Pudiéramos abundar en particular sobre cada uno de estos temas, pero implicaría mucho tiempo. Solo quisiera destacar el fundamento para esas actitudes y obras que Jesús considera esenciales para quienes lo sigan como su Maestro: la razón última para, incluso contra nuestros impulsos naturales, amar y hacer el bien a quien se ha convertido en enemigo, actuar con desinterés y generosidad al ayudar al necesitado, perdonar y ser compasivo con el ofensor y renunciar a la tan extendida tentación de juzgar y condenar de antemano a los demás, no es otra que asemejarnos hasta donde lo permite nuestra naturaleza humana al Padre, al Dios misericordioso. Mirando, en principio, cómo Él se comporta con nosotros y cuál es su actitud ante nuestros pecados e injusticas, tal como nos recuerda, por ejemplo, la conocida parábola del deudor inmisericorde (Mt18, 21-35), no podemos hacer otra cosa sino, a nuestra vez, tener paciencia y compasión con quien actúa contra nosotros, porque somos todos, también, pecadores perdonados por la infinita misericordia divina.
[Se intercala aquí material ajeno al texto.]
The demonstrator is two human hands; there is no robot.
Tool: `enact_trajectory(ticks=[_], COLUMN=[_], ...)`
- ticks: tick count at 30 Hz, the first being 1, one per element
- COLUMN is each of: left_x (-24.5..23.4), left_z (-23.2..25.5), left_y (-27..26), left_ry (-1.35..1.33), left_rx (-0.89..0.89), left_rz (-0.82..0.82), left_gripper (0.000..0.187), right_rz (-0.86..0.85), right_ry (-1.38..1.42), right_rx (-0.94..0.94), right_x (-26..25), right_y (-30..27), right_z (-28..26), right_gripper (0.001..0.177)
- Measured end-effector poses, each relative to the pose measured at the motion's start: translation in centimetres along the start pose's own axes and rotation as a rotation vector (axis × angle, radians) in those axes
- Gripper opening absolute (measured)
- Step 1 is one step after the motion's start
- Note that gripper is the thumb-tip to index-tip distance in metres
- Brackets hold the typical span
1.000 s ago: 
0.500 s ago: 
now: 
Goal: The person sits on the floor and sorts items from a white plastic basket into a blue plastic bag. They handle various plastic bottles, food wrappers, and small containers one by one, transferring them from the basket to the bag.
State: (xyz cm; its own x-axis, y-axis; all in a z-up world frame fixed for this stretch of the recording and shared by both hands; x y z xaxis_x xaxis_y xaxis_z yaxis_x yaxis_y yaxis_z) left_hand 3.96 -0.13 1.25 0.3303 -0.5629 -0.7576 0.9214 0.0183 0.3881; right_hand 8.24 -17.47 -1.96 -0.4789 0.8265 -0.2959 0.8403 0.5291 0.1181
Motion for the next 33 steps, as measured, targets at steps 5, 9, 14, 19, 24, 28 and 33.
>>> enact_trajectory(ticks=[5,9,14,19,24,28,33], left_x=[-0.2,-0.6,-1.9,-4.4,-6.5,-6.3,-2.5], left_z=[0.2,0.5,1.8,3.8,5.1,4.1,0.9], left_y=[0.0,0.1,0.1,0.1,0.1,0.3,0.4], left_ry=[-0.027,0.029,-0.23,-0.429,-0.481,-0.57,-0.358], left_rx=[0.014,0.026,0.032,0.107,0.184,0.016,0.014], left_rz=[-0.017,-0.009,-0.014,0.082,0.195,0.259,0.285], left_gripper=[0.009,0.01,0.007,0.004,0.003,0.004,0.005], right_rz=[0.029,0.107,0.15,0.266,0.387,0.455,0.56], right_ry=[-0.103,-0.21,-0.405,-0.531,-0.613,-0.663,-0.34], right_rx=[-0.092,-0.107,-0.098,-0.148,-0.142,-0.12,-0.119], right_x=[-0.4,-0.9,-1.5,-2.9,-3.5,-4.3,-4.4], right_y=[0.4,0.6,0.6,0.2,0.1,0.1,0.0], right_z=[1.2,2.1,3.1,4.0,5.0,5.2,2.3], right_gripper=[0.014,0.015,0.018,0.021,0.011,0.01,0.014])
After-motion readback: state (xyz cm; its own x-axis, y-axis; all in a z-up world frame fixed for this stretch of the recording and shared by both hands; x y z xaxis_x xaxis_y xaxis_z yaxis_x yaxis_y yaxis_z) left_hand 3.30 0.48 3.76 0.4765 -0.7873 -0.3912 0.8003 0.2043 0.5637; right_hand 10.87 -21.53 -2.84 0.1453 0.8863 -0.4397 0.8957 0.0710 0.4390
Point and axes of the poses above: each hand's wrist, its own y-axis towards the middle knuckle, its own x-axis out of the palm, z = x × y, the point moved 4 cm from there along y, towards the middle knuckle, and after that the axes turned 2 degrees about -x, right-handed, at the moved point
No es nada sencillo y fácil actuar en consonancia con las exigencias de Cristo. Lo primero que debemos comprender es que no se trata de simple esfuerzo de la voluntad humana, sino de un don, una gracia, que debemos suplicar constantemente al Espíritu Santo. Solo de esta manera podremos ser verdaderos hijos de Dios, que es bueno con todas sus criaturas.